■ WHAT TO WORK ON ■
Look through the data below for the line with "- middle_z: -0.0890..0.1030" and the line with "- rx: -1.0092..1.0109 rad", then output those two and all lines in between, exactly as written.

• • •

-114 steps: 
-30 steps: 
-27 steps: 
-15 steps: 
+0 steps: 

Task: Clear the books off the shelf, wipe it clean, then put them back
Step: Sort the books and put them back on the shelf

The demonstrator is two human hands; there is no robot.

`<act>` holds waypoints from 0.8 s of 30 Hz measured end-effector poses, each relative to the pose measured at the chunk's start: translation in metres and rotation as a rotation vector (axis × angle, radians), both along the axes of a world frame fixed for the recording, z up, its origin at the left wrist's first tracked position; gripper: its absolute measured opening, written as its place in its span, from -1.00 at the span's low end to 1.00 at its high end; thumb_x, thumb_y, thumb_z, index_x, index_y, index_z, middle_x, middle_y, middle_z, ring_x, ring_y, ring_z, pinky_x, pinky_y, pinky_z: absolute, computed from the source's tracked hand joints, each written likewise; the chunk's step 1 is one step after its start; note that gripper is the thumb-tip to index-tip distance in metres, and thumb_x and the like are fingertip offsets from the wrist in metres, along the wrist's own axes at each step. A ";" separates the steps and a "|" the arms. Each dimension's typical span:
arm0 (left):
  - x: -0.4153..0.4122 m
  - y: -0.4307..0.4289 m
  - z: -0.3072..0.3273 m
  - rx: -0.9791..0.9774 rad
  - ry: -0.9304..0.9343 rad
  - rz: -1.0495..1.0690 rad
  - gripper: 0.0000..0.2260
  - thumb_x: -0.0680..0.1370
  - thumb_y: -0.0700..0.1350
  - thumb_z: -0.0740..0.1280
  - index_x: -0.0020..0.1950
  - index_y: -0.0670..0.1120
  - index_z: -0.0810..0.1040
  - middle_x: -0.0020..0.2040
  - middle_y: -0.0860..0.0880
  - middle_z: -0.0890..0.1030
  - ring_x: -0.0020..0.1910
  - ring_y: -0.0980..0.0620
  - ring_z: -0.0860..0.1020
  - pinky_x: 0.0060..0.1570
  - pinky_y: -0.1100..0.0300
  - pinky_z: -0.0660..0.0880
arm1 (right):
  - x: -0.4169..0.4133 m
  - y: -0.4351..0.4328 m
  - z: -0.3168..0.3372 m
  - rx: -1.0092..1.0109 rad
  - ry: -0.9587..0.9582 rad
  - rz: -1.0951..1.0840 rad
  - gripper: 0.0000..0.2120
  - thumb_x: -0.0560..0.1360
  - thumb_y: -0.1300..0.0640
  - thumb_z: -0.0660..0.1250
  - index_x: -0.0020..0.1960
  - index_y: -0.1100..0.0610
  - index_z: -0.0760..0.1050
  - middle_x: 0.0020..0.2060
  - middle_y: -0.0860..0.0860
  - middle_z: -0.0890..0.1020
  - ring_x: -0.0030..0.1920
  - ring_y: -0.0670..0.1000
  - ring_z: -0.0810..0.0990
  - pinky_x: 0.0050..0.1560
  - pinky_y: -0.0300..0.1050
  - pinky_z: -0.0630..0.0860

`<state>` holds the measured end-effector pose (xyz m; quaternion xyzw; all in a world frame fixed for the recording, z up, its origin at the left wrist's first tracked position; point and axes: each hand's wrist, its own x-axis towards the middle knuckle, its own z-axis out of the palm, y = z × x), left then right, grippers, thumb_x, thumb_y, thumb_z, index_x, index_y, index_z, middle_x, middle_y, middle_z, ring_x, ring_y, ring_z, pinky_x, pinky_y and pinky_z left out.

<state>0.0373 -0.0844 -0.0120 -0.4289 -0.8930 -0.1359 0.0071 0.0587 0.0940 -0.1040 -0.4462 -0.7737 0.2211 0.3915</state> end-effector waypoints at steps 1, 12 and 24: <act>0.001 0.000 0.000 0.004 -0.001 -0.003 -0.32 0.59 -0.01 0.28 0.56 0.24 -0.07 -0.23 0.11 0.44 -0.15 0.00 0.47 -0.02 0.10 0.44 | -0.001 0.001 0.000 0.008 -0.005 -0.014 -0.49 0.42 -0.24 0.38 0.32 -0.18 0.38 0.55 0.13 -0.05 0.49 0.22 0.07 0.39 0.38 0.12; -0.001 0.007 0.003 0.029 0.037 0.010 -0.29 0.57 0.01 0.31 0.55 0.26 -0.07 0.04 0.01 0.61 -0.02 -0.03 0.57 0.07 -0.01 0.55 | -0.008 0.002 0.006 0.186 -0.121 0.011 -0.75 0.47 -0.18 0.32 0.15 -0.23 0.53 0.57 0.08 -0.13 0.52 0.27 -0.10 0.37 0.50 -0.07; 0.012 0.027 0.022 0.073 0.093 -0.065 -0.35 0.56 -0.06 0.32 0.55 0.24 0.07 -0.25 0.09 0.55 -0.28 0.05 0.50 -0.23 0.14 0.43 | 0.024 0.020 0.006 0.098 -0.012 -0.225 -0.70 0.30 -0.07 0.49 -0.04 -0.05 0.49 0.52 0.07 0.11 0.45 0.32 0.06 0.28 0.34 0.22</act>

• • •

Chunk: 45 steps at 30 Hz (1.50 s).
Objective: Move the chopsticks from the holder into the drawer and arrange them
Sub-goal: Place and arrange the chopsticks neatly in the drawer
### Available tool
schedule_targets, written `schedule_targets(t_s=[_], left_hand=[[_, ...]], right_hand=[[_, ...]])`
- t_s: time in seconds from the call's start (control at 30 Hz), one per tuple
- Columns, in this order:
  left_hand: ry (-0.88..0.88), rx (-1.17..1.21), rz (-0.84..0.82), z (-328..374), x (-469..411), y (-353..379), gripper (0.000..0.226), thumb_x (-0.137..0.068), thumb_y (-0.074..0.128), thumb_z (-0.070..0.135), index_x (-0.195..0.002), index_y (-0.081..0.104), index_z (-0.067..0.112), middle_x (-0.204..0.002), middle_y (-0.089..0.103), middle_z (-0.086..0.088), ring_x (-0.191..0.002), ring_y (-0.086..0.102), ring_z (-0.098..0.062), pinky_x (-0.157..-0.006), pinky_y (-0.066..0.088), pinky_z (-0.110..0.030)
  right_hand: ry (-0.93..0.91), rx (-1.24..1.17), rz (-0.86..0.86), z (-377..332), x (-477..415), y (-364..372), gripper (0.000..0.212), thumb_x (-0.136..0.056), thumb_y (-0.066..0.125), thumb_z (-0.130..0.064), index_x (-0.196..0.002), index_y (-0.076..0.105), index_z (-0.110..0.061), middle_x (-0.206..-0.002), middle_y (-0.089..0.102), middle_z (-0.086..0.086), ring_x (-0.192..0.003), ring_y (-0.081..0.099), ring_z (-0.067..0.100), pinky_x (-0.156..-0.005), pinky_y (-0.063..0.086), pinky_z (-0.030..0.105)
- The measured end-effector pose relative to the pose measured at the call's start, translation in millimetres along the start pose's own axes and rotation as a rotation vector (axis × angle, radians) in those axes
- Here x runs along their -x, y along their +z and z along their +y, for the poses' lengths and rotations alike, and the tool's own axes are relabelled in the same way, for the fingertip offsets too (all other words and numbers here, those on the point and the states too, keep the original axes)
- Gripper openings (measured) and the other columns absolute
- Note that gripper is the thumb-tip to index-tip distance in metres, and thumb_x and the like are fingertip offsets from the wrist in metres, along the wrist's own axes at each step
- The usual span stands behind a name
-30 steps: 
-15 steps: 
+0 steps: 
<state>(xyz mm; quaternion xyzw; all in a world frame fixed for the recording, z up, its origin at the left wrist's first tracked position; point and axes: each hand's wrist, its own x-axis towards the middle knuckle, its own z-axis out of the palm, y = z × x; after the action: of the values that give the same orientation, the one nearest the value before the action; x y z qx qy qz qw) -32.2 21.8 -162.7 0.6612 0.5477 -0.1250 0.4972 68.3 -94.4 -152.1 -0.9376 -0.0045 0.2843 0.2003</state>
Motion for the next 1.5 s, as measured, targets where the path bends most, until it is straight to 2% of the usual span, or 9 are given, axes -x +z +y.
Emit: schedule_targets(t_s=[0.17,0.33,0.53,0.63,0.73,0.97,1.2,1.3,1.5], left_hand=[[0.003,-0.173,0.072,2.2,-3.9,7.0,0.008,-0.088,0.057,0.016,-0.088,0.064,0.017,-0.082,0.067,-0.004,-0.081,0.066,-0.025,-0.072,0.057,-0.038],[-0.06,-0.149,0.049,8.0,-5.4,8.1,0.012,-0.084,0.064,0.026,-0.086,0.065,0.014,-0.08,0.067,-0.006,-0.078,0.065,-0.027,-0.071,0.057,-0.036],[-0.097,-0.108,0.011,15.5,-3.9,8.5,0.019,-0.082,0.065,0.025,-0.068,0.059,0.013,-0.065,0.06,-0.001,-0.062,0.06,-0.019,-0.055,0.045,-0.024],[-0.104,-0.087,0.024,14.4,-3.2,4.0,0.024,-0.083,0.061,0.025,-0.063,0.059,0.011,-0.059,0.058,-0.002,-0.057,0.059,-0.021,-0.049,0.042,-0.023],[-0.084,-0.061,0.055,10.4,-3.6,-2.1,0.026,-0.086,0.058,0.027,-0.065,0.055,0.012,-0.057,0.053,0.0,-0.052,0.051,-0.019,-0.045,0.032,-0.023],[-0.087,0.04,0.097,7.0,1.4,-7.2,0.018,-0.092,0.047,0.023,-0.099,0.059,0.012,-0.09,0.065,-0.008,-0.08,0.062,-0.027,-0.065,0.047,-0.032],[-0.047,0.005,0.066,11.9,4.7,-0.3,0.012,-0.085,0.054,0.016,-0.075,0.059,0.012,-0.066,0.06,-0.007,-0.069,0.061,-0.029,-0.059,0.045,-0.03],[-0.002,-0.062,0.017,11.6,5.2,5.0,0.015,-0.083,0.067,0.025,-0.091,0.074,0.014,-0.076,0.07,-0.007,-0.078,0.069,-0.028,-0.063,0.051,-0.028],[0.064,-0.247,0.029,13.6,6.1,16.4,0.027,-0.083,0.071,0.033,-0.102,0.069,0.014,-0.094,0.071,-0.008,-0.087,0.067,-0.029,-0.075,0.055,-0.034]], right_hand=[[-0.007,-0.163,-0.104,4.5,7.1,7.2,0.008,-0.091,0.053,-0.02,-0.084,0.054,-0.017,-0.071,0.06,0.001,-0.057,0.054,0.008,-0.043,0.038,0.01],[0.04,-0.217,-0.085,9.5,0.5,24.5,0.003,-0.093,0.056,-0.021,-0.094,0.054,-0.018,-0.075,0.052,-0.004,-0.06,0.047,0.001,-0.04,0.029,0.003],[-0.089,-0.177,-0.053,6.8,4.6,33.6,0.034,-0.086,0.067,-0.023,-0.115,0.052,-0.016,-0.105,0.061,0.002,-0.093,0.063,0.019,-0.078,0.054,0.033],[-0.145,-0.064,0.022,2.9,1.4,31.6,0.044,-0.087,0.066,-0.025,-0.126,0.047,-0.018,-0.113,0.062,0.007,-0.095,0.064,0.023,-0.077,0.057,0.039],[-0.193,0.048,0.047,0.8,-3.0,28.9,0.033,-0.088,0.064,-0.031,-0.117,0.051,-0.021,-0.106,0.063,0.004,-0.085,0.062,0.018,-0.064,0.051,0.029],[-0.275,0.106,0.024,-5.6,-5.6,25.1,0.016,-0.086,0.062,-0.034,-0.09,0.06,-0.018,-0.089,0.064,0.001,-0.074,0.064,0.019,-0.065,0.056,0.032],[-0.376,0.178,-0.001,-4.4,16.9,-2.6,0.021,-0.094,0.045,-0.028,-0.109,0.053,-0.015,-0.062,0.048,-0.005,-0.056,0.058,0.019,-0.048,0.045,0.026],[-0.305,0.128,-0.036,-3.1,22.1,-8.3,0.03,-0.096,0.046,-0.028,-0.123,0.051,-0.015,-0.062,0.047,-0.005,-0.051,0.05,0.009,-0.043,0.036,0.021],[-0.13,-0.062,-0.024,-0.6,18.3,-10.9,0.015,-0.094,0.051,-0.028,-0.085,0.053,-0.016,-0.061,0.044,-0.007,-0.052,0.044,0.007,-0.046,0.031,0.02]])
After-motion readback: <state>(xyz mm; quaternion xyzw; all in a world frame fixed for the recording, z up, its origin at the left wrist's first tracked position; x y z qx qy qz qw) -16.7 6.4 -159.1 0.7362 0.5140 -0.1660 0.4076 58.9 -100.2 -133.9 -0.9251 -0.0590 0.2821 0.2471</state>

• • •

■ SOLUTION BELOW ■
  - middle_z: -0.0890..0.1030
  - ring_x: -0.0020..0.1910
  - ring_y: -0.0980..0.0620
  - ring_z: -0.0860..0.1020
  - pinky_x: 0.0060..0.1570
  - pinky_y: -0.1100..0.0300
  - pinky_z: -0.0660..0.0880
arm1 (right):
  - x: -0.4169..0.4133 m
  - y: -0.4351..0.4328 m
  - z: -0.3168..0.3372 m
  - rx: -1.0092..1.0109 rad

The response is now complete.